> **Dataset extract**

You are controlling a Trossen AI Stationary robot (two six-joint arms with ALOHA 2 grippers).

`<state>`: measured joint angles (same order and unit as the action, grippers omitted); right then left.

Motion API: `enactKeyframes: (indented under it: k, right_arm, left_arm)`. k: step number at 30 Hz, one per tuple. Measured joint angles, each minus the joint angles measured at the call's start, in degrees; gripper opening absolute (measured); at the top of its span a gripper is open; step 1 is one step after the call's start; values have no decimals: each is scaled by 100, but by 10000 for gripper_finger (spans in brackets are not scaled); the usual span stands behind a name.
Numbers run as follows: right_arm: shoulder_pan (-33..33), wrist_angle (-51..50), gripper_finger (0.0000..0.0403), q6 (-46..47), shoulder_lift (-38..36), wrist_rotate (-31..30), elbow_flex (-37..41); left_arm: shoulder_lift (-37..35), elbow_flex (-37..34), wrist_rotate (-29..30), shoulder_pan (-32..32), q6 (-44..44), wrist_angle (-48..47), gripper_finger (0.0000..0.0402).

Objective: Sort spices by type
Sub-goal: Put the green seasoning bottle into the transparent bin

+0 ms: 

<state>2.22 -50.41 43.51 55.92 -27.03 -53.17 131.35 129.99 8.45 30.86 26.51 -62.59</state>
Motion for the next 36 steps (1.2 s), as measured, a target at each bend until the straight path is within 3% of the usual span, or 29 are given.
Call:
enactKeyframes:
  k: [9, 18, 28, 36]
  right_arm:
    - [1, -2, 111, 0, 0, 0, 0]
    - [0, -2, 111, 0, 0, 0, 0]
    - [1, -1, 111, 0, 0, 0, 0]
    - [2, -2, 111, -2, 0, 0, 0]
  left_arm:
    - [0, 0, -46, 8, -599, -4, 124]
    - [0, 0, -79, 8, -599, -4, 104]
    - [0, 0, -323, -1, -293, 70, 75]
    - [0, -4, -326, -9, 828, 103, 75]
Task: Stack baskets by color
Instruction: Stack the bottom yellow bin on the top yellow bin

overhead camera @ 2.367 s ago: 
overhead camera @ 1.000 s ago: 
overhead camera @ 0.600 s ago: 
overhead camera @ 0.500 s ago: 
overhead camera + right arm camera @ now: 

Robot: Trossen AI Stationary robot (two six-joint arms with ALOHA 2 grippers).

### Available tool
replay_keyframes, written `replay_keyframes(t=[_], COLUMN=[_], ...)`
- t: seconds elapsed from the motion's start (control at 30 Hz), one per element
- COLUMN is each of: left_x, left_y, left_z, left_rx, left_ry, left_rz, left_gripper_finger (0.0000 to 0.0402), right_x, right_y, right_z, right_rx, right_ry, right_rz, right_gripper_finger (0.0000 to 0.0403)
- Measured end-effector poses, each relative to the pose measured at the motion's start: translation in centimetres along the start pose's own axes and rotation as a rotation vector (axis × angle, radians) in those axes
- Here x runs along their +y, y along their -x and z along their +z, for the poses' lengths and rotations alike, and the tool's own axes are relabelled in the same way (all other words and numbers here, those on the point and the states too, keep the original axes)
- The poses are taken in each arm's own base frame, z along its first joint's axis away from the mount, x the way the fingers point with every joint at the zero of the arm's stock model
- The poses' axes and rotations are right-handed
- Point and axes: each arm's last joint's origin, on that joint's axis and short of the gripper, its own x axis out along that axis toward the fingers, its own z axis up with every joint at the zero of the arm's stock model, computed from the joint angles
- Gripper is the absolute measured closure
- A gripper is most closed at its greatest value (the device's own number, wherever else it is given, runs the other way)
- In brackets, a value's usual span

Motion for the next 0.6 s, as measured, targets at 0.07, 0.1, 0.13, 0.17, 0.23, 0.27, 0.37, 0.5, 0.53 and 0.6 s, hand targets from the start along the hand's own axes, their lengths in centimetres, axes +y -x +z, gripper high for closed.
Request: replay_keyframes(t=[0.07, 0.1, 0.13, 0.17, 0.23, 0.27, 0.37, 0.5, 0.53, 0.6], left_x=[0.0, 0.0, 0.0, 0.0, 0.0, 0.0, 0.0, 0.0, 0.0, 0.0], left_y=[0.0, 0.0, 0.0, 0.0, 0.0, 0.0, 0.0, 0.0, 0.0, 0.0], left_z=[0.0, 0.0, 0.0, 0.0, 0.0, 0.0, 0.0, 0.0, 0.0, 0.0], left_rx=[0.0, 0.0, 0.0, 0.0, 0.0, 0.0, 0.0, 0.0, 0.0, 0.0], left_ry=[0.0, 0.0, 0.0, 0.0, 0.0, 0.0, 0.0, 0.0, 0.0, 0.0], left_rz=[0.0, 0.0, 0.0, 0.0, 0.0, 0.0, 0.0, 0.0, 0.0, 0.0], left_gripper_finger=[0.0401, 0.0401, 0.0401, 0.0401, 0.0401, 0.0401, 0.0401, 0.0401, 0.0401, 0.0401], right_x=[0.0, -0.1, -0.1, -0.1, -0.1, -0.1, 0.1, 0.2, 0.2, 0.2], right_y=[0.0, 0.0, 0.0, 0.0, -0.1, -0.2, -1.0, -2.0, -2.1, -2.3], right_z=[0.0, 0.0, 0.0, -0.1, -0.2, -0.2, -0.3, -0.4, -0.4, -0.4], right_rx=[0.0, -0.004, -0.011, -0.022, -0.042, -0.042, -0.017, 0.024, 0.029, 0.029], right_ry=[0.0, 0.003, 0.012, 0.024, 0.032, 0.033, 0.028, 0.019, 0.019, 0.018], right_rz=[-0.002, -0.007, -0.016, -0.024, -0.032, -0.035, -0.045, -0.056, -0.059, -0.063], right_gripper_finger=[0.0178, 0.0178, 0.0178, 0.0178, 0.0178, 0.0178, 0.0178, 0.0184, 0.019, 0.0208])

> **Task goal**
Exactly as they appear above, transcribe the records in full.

> **Solution to this exercise**
You are controlling a Trossen AI Stationary robot (two six-joint arms with ALOHA 2 grippers).

`<state>`: measured joint angles (same order and unit as the action, grippers omitted); right then left.

Motion API: `enactKeyframes: (indented under it: k, right_arm, left_arm)`. k: step number at 30 Hz, one per tuple. Measured joint angles, each minus the joint angles measured at the call's start, in degrees; gripper opening absolute (measured); at the top of its span a gripper is open; step 1 is one step after the call's start; values have no decimals: each is scaled by 100, but by 10000 for gripper_finger (spans in brackets are not scaled); the usual span stands behind a name.
Numbers run as follows: right_arm: shoulder_pan (-33..33), wrist_angle (-51..50), gripper_finger (0.0000..0.0403), q6 (-46..47), shoulder_lift (-38..36), wrist_rotate (-31..30), elbow_flex (-37..41); left_arm: shoulder_lift (-37..35), elbow_flex (-37..34), wrist_rotate (-29..30), shoulder_pan (-32..32), q6 (-44..44), wrist_angle (-48..47), gripper_finger (0.0000..0.0402).

Objective: Sort spices by type
Sub-goal: Put the green seasoning bottle into the transparent bin

+0 ms: 

<state>2.22 -50.41 43.51 55.92 -27.03 -53.17 131.35 129.99 8.45 30.86 26.51 -62.59</state>
Motion for the next 36 steps (1.2 s), as measured, a target at each bend until the straight path is within 3% of the usual span, or 29 are given.
Call:
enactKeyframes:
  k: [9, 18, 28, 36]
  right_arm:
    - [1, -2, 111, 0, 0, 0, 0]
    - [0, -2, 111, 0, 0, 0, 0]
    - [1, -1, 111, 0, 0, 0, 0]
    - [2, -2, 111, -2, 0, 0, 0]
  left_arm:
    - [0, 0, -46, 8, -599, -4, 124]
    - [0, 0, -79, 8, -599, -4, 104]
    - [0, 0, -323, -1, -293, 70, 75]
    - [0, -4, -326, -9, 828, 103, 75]
Task: Stack baskets by color
Instruction: Stack the bottom yellow bin on the top yellow bin

overhead camera @ 2.367 s ago: 
overhead camera @ 1.000 s ago: 
overhead camera @ 0.600 s ago: 
overhead camera @ 0.500 s ago: 
overhead camera + right arm camera @ now: 

Robot: Trossen AI Stationary robot (two six-joint arms with ALOHA 2 grippers).

### Available tool
replay_keyframes, written `replay_keyframes(t=[_], COLUMN=[_], ...)`
- t: seconds elapsed from the motion's start (control at 30 Hz), one per element
- COLUMN is each of: left_x, left_y, left_z, left_rx, left_ry, left_rz, left_gripper_finger (0.0000 to 0.0402), right_x, right_y, right_z, right_rx, right_ry, right_rz, right_gripper_finger (0.0000 to 0.0403)
- Measured end-effector poses, each relative to the pose measured at the motion's start: translation in centimetres along the start pose's own axes and rotation as a rotation vector (axis × angle, radians) in those axes
- Here x runs along their +y, y along their -x and z along their +z, for the poses' lengths and rotations alike, and the tool's own axes are relabelled in the same way (all other words and numbers here, those on the point and the states too, keep the original axes)
- The poses are taken in each arm's own base frame, z along its first joint's axis away from the mount, x the way the fingers point with every joint at the zero of the arm's stock model
- The poses' axes and rotations are right-handed
- Point and axes: each arm's last joint's origin, on that joint's axis and short of the gripper, its own x axis out along that axis toward the fingers, its own z axis up with every joint at the zero of the arm's stock model, computed from the joint angles
- Gripper is the absolute measured closure
- A gripper is most closed at its greatest value (the device's own number, wherever else it is given, runs the other way)
- In brackets, a value's usual span

Motion for the next 0.6 s, as measured, targets at 0.07, 0.1, 0.13, 0.17, 0.23, 0.27, 0.37, 0.5, 0.53 and 0.6 s, hand targets from the start along the hand's own axes, their lengths in centimetres, axes +y -x +z, gripper high for closed.
Request: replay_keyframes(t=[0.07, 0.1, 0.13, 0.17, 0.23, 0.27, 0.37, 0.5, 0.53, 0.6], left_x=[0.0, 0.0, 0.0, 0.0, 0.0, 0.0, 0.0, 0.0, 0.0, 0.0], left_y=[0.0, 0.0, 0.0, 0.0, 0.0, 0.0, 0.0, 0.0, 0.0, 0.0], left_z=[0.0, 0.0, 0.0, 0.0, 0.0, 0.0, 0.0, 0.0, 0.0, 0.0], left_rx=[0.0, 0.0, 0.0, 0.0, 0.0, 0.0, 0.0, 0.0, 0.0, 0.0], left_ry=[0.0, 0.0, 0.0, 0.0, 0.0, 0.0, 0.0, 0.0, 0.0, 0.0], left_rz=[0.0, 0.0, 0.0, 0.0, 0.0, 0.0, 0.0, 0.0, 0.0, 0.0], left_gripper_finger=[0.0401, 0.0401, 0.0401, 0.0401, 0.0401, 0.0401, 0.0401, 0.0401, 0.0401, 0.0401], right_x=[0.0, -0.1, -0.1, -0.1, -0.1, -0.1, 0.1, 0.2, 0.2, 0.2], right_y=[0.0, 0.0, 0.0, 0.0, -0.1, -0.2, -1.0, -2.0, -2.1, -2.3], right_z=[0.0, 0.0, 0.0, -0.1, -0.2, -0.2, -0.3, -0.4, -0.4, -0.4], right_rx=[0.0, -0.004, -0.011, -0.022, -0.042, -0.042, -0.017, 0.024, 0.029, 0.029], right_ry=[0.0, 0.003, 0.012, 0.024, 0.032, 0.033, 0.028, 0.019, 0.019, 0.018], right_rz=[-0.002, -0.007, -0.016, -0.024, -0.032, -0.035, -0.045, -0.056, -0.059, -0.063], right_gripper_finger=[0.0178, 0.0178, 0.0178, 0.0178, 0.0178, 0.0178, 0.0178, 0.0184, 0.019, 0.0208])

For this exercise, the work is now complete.